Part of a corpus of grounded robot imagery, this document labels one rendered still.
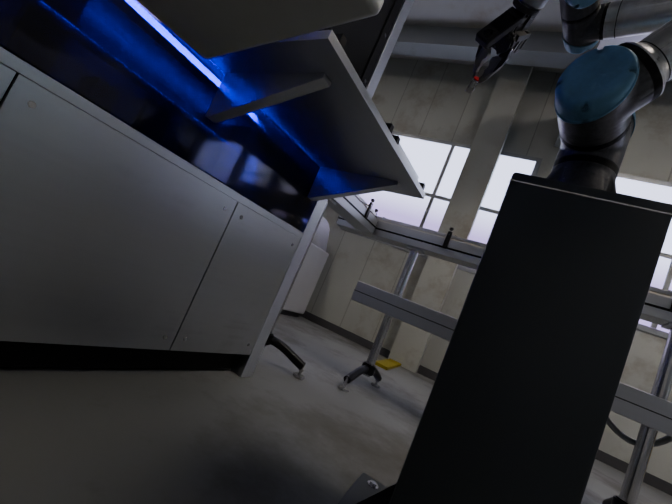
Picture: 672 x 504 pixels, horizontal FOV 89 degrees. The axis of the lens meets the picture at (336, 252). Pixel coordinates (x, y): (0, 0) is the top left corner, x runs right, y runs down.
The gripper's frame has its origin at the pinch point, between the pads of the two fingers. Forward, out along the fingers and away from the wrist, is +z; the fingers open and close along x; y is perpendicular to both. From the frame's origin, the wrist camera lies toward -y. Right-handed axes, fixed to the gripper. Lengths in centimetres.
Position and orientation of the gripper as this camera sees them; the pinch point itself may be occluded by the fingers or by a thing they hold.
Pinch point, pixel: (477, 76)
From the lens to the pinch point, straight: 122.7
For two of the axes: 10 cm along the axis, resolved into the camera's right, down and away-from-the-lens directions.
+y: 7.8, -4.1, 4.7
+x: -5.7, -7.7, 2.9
- - - - -
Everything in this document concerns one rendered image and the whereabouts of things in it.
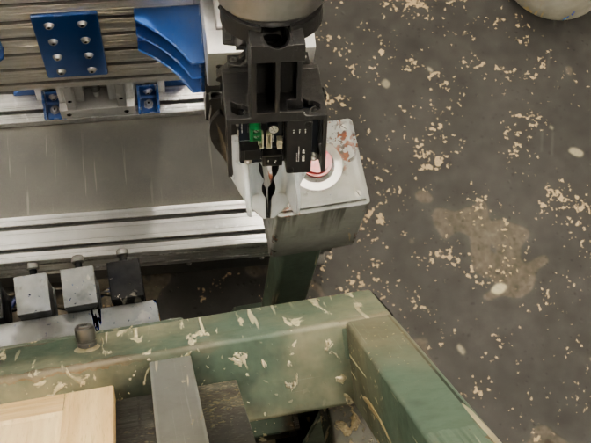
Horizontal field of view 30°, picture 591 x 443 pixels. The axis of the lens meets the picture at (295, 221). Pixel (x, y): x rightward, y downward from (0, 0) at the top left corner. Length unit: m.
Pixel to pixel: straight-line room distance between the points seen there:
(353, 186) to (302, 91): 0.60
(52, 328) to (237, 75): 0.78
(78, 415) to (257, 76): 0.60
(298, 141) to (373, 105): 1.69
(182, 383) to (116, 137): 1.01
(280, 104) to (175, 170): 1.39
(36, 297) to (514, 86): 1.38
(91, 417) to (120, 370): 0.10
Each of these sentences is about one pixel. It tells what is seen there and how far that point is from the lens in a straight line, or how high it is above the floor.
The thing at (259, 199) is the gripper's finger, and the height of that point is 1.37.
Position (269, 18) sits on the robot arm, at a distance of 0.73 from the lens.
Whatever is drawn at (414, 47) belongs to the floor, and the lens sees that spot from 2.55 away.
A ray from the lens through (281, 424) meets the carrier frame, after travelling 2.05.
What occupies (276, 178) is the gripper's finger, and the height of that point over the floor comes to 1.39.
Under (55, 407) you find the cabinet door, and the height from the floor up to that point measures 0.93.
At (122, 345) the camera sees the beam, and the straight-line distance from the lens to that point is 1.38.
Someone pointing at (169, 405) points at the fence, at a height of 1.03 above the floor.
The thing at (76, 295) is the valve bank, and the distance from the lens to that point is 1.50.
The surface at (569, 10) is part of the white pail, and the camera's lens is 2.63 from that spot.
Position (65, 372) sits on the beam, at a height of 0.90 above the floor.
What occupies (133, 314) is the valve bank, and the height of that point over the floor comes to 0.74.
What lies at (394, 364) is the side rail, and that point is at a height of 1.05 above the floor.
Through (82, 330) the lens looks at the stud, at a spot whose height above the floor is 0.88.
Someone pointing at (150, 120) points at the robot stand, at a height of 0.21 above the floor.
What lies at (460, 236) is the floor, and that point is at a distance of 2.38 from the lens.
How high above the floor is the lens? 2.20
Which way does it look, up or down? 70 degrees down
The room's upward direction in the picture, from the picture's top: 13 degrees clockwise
- - - - -
Task directions
Wherever the line holding "(52, 328) to (237, 75): 0.78" falls in the entries above, copy exactly from it through the line holding "The thing at (259, 199)", inclusive, and add nothing.

Solution
(52, 328) to (237, 75): 0.78
(78, 415) to (257, 76): 0.60
(298, 141) to (373, 105): 1.69
(182, 383) to (116, 137): 1.01
(280, 104) to (175, 170): 1.39
(36, 297) to (514, 86): 1.38
(91, 417) to (120, 370): 0.10
Each of these sentences is about one pixel. It tells what is seen there and how far that point is from the lens in a straight line, or how high it is above the floor.
The thing at (259, 199) is the gripper's finger, and the height of that point is 1.37.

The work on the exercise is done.